- **Problem**: Print the data once more, exactly as supplied.

- **Stored items from a collection**:
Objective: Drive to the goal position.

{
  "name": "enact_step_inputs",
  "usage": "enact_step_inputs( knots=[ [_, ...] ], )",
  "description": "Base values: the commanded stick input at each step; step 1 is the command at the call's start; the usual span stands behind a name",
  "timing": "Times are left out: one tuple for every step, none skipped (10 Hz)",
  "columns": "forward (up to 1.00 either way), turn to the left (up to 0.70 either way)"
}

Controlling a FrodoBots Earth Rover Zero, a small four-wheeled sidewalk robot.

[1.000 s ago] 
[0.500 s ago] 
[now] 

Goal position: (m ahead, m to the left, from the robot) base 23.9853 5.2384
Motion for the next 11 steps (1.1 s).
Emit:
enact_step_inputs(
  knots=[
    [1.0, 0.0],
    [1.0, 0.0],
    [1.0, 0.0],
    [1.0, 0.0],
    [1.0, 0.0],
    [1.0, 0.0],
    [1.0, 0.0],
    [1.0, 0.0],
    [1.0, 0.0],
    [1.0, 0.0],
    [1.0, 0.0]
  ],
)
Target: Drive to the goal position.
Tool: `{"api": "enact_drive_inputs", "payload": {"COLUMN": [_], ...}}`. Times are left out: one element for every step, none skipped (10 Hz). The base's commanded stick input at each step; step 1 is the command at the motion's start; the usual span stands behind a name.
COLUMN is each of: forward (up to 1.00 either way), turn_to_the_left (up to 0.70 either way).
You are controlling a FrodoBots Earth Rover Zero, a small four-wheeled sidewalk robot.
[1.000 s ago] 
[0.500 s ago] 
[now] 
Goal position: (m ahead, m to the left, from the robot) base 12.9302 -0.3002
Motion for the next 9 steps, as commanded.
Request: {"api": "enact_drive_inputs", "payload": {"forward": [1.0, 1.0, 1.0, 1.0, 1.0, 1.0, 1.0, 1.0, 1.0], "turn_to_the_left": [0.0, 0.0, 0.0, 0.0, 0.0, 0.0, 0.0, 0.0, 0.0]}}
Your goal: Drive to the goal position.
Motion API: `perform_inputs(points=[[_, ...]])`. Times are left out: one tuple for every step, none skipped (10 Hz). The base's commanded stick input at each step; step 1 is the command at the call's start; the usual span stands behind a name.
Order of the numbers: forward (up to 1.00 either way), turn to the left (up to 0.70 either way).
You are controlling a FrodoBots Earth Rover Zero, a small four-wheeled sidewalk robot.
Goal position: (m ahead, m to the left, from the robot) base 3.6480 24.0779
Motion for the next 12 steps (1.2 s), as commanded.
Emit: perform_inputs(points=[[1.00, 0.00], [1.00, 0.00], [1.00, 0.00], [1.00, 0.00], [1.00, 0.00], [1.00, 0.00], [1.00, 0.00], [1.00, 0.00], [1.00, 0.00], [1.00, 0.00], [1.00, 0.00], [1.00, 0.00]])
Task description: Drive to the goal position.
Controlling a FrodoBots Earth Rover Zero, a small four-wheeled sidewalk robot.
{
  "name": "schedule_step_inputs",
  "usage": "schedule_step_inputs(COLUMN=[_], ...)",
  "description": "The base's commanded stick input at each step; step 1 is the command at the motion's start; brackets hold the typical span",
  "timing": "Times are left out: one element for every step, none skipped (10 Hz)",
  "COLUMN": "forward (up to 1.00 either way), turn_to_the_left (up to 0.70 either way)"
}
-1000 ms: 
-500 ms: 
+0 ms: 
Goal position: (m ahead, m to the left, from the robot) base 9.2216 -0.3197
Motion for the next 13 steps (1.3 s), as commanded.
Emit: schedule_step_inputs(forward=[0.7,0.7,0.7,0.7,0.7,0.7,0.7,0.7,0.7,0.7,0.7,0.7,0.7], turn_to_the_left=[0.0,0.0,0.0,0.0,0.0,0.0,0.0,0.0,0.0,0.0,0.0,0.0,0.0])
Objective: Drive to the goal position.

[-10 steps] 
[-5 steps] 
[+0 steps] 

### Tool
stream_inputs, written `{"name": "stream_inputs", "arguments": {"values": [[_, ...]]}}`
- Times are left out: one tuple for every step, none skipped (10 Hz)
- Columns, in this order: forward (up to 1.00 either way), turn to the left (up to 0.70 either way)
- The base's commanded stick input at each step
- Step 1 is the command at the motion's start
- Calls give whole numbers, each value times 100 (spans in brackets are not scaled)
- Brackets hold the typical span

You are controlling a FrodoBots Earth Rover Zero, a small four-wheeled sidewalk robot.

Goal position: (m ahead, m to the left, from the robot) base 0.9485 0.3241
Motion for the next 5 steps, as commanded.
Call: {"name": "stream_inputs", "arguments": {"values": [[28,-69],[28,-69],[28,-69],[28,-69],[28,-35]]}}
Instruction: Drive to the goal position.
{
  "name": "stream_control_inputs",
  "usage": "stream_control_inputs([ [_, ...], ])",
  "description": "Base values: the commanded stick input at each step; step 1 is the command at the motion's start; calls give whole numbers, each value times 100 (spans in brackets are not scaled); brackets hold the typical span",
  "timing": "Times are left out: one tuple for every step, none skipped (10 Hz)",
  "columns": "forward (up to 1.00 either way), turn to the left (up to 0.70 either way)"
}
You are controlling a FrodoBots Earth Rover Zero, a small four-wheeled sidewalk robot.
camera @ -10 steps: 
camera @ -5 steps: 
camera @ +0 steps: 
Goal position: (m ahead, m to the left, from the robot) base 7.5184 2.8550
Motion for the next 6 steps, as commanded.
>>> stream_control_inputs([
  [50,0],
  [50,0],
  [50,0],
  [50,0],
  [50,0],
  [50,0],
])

- **Answer space**:
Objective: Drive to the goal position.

{
  "name": "enact_step_inputs",
  "usage": "enact_step_inputs( knots=[ [_, ...] ], )",
  "description": "Base values: the commanded stick input at each step; step 1 is the command at the call's start; the usual span stands behind a name",
  "timing": "Times are left out: one tuple for every step, none skipped (10 Hz)",
  "columns": "forward (up to 1.00 either way), turn to the left (up to 0.70 either way)"
}

Controlling a FrodoBots Earth Rover Zero, a small four-wheeled sidewalk robot.

[1.000 s ago] 
[0.500 s ago] 
[now] 

Goal position: (m ahead, m to the left, from the robot) base 23.9853 5.2384
Motion for the next 11 steps (1.1 s).
Emit:
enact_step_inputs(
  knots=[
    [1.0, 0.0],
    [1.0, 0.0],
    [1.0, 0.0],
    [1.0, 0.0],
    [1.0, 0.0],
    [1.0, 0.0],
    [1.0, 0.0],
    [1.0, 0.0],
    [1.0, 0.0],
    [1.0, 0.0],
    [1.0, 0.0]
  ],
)
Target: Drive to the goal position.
Tool: `{"api": "enact_drive_inputs", "payload": {"COLUMN": [_], ...}}`. Times are left out: one element for every step, none skipped (10 Hz). The base's commanded stick input at each step; step 1 is the command at the motion's start; the usual span stands behind a name.
COLUMN is each of: forward (up to 1.00 either way), turn_to_the_left (up to 0.70 either way).
You are controlling a FrodoBots Earth Rover Zero, a small four-wheeled sidewalk robot.
[1.000 s ago] 
[0.500 s ago] 
[now] 
Goal position: (m ahead, m to the left, from the robot) base 12.9302 -0.3002
Motion for the next 9 steps, as commanded.
Request: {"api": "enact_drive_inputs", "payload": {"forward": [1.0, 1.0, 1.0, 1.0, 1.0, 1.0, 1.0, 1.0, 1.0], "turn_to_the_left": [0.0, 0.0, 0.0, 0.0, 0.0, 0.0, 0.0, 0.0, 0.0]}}
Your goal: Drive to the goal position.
Motion API: `perform_inputs(points=[[_, ...]])`. Times are left out: one tuple for every step, none skipped (10 Hz). The base's commanded stick input at each step; step 1 is the command at the call's start; the usual span stands behind a name.
Order of the numbers: forward (up to 1.00 either way), turn to the left (up to 0.70 either way).
You are controlling a FrodoBots Earth Rover Zero, a small four-wheeled sidewalk robot.
Goal position: (m ahead, m to the left, from the robot) base 3.6480 24.0779
Motion for the next 12 steps (1.2 s), as commanded.
Emit: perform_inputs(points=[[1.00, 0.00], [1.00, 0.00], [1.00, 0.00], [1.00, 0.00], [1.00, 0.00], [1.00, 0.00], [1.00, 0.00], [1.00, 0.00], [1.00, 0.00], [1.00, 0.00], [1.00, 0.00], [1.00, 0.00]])
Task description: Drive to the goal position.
Controlling a FrodoBots Earth Rover Zero, a small four-wheeled sidewalk robot.
{
  "name": "schedule_step_inputs",
  "usage": "schedule_step_inputs(COLUMN=[_], ...)",
  "description": "The base's commanded stick input at each step; step 1 is the command at the motion's start; brackets hold the typical span",
  "timing": "Times are left out: one element for every step, none skipped (10 Hz)",
  "COLUMN": "forward (up to 1.00 either way), turn_to_the_left (up to 0.70 either way)"
}
-1000 ms: 
-500 ms: 
+0 ms: 
Goal position: (m ahead, m to the left, from the robot) base 9.2216 -0.3197
Motion for the next 13 steps (1.3 s), as commanded.
Emit: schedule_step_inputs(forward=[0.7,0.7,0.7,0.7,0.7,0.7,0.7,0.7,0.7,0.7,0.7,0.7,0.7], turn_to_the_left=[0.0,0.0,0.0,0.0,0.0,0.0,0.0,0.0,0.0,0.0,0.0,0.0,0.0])
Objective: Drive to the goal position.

[-10 steps] 
[-5 steps] 
[+0 steps] 

### Tool
stream_inputs, written `{"name": "stream_inputs", "arguments": {"values": [[_, ...]]}}`
- Times are left out: one tuple for every step, none skipped (10 Hz)
- Columns, in this order: forward (up to 1.00 either way), turn to the left (up to 0.70 either way)
- The base's commanded stick input at each step
- Step 1 is the command at the motion's start
- Calls give whole numbers, each value times 100 (spans in brackets are not scaled)
- Brackets hold the typical span

You are controlling a FrodoBots Earth Rover Zero, a small four-wheeled sidewalk robot.

Goal position: (m ahead, m to the left, from the robot) base 0.9485 0.3241
Motion for the next 5 steps, as commanded.
Call: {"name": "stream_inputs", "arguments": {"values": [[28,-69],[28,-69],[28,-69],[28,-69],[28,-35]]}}
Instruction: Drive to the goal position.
{
  "name": "stream_control_inputs",
  "usage": "stream_control_inputs([ [_, ...], ])",
  "description": "Base values: the commanded stick input at each step; step 1 is the command at the motion's start; calls give whole numbers, each value times 100 (spans in brackets are not scaled); brackets hold the typical span",
  "timing": "Times are left out: one tuple for every step, none skipped (10 Hz)",
  "columns": "forward (up to 1.00 either way), turn to the left (up to 0.70 either way)"
}
You are controlling a FrodoBots Earth Rover Zero, a small four-wheeled sidewalk robot.
camera @ -10 steps: 
camera @ -5 steps: 
camera @ +0 steps: 
Goal position: (m ahead, m to the left, from the robot) base 7.5184 2.8550
Motion for the next 6 steps, as commanded.
>>> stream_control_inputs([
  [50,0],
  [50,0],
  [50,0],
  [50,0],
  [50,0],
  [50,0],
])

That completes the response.